◆ Task requirements
Your answer should contain every line of the records, transcribed word for word.

◆ Material provided
○ ○ ○ ○

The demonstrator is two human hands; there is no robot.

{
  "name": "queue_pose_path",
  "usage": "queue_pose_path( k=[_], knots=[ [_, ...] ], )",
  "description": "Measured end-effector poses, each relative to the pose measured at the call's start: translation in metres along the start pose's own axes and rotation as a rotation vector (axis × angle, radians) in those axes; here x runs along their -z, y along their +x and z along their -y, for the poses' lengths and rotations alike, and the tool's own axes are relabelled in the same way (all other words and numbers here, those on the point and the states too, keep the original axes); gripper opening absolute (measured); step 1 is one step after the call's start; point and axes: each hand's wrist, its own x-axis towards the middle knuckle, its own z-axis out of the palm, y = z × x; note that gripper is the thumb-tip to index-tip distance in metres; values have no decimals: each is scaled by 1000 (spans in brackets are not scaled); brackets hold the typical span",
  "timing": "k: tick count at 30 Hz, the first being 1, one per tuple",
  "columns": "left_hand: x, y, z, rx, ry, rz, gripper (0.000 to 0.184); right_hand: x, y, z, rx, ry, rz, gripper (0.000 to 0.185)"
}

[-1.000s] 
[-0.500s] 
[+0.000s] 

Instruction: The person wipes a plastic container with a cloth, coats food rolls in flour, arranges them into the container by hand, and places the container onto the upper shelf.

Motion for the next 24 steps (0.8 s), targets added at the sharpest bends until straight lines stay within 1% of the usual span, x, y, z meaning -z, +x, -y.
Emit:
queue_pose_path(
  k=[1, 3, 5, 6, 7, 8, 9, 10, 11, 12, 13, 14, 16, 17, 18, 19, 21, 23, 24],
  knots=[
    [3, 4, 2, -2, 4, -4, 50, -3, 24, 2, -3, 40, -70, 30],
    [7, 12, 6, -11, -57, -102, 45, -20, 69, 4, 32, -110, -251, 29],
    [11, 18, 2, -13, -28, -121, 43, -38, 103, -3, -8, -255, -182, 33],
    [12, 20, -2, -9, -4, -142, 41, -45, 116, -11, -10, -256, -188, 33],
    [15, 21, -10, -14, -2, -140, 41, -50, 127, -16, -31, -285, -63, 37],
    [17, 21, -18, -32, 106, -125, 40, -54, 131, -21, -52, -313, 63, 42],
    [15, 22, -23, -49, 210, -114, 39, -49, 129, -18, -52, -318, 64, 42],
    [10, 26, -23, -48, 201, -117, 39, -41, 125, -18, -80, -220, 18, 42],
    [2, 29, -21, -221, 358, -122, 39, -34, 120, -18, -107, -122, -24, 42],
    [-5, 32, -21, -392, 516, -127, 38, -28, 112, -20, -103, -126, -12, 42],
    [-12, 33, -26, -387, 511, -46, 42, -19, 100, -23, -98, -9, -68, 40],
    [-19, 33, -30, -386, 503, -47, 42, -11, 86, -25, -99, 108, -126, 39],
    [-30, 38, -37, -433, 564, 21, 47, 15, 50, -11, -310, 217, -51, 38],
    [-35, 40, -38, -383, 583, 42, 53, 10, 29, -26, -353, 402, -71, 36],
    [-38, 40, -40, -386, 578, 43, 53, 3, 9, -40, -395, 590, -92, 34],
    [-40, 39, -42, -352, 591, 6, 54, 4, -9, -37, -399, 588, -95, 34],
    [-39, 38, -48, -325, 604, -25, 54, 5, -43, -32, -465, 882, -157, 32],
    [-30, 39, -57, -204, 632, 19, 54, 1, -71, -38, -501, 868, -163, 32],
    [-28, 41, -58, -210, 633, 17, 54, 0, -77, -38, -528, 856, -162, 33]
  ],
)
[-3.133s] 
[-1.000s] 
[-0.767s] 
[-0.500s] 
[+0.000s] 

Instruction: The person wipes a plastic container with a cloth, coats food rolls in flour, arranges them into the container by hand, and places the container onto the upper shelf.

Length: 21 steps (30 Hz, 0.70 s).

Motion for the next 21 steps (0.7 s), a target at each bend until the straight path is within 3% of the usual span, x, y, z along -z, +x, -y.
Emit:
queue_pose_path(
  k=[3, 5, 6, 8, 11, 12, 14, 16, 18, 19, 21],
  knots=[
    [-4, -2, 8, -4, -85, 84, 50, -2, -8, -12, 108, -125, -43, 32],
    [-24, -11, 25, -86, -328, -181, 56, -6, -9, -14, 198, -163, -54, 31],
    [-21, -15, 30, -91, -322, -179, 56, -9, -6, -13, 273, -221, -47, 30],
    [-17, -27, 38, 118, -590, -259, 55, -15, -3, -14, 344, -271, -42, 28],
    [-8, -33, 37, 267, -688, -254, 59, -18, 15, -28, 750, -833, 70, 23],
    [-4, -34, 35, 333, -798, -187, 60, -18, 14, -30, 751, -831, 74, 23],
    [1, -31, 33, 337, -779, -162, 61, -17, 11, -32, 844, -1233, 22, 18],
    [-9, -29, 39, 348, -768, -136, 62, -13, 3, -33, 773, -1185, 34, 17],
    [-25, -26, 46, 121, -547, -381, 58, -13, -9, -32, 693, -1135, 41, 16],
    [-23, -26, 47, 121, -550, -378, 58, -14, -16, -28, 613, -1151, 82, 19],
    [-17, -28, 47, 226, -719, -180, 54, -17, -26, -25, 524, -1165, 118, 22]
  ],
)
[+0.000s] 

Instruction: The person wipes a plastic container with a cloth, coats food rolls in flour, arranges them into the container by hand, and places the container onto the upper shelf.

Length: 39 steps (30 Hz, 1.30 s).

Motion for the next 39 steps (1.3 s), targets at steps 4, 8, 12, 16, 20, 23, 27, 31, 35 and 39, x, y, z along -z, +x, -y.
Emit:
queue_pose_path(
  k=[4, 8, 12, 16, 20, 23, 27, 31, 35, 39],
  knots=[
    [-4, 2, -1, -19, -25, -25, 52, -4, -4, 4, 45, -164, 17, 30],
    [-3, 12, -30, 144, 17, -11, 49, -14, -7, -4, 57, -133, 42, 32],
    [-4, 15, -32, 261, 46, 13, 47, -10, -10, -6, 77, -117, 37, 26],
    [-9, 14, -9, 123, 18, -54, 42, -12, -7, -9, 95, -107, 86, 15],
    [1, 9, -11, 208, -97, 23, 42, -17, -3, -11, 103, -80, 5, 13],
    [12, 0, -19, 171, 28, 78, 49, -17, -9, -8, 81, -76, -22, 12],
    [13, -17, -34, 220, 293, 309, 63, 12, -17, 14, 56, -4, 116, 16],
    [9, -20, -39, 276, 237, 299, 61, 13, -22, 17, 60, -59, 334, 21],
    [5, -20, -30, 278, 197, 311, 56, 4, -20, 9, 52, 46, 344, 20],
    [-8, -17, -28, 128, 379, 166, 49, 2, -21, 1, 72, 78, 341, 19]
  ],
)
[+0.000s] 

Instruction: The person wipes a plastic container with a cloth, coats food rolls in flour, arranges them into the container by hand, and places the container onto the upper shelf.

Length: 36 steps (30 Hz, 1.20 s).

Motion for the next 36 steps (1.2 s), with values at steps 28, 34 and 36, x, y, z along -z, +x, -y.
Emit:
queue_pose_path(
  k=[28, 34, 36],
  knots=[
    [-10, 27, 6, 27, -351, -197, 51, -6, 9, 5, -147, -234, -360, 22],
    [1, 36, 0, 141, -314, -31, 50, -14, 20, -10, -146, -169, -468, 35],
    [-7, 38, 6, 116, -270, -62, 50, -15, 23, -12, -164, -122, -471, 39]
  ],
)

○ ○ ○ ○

◆ Worked solution
The demonstrator is two human hands; there is no robot.

{
  "name": "queue_pose_path",
  "usage": "queue_pose_path( k=[_], knots=[ [_, ...] ], )",
  "description": "Measured end-effector poses, each relative to the pose measured at the call's start: translation in metres along the start pose's own axes and rotation as a rotation vector (axis × angle, radians) in those axes; here x runs along their -z, y along their +x and z along their -y, for the poses' lengths and rotations alike, and the tool's own axes are relabelled in the same way (all other words and numbers here, those on the point and the states too, keep the original axes); gripper opening absolute (measured); step 1 is one step after the call's start; point and axes: each hand's wrist, its own x-axis towards the middle knuckle, its own z-axis out of the palm, y = z × x; note that gripper is the thumb-tip to index-tip distance in metres; values have no decimals: each is scaled by 1000 (spans in brackets are not scaled); brackets hold the typical span",
  "timing": "k: tick count at 30 Hz, the first being 1, one per tuple",
  "columns": "left_hand: x, y, z, rx, ry, rz, gripper (0.000 to 0.184); right_hand: x, y, z, rx, ry, rz, gripper (0.000 to 0.185)"
}

[-1.000s] 
[-0.500s] 
[+0.000s] 

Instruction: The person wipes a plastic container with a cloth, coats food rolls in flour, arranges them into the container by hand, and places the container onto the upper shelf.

Motion for the next 24 steps (0.8 s), targets added at the sharpest bends until straight lines stay within 1% of the usual span, x, y, z meaning -z, +x, -y.
Emit:
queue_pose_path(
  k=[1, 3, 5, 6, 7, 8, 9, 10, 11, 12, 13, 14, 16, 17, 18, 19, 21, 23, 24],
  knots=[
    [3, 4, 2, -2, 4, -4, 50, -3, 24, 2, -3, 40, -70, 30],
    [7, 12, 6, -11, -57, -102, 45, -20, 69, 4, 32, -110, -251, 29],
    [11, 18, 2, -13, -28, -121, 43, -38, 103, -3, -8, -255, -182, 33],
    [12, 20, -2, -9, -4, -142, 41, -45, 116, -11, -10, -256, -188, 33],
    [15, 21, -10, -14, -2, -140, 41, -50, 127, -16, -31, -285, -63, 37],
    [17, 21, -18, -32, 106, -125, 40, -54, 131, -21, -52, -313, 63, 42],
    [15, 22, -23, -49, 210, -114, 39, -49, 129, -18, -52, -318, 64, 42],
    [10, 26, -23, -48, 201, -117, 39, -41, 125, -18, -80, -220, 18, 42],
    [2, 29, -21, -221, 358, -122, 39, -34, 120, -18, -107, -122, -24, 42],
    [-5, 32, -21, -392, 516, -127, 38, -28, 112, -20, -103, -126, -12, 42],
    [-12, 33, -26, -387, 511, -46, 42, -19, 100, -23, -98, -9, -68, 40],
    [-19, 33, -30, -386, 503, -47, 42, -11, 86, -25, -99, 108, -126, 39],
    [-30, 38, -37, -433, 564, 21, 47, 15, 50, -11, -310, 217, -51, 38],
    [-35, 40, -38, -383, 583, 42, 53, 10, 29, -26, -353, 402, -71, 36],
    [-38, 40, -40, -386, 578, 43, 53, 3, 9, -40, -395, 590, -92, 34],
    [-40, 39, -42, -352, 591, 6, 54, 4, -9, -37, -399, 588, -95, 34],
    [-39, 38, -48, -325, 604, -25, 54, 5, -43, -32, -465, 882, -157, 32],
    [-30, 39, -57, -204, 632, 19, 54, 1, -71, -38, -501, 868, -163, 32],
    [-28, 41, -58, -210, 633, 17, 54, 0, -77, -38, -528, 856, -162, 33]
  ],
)
[-3.133s] 
[-1.000s] 
[-0.767s] 
[-0.500s] 
[+0.000s] 

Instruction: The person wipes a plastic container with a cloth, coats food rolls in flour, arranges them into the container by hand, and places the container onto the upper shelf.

Length: 21 steps (30 Hz, 0.70 s).

Motion for the next 21 steps (0.7 s), a target at each bend until the straight path is within 3% of the usual span, x, y, z along -z, +x, -y.
Emit:
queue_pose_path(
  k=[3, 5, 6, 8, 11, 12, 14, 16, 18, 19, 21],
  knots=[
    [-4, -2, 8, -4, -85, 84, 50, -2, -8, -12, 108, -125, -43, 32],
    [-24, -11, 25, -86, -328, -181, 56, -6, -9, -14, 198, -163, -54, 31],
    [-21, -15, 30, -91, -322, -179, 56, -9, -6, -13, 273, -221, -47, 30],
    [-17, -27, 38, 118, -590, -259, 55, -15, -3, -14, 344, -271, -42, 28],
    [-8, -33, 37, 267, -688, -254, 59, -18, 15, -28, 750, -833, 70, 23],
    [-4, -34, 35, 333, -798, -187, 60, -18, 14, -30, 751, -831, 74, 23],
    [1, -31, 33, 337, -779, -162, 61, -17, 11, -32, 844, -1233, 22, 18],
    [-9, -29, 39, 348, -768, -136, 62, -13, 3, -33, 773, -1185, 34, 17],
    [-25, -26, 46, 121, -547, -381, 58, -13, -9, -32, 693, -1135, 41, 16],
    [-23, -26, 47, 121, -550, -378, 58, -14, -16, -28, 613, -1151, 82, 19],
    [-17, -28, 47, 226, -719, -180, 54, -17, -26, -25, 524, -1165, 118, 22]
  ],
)
[+0.000s] 

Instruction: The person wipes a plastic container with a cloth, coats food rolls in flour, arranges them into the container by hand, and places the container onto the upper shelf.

Length: 39 steps (30 Hz, 1.30 s).

Motion for the next 39 steps (1.3 s), targets at steps 4, 8, 12, 16, 20, 23, 27, 31, 35 and 39, x, y, z along -z, +x, -y.
Emit:
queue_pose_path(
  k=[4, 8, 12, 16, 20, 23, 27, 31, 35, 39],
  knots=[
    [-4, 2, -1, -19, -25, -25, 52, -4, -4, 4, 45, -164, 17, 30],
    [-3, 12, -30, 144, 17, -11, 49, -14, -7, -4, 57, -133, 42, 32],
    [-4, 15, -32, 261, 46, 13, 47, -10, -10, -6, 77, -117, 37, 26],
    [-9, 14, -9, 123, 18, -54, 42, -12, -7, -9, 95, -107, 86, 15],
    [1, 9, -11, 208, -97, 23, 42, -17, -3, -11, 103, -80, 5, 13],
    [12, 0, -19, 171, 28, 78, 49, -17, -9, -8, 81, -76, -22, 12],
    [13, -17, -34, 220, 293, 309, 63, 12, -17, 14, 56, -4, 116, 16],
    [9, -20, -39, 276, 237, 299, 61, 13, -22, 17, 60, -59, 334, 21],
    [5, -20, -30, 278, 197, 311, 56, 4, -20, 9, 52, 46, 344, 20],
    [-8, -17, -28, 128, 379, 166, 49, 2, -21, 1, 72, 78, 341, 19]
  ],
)
[+0.000s] 

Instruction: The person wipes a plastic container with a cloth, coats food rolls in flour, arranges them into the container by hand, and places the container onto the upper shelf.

Length: 36 steps (30 Hz, 1.20 s).

Motion for the next 36 steps (1.2 s), with values at steps 28, 34 and 36, x, y, z along -z, +x, -y.
Emit:
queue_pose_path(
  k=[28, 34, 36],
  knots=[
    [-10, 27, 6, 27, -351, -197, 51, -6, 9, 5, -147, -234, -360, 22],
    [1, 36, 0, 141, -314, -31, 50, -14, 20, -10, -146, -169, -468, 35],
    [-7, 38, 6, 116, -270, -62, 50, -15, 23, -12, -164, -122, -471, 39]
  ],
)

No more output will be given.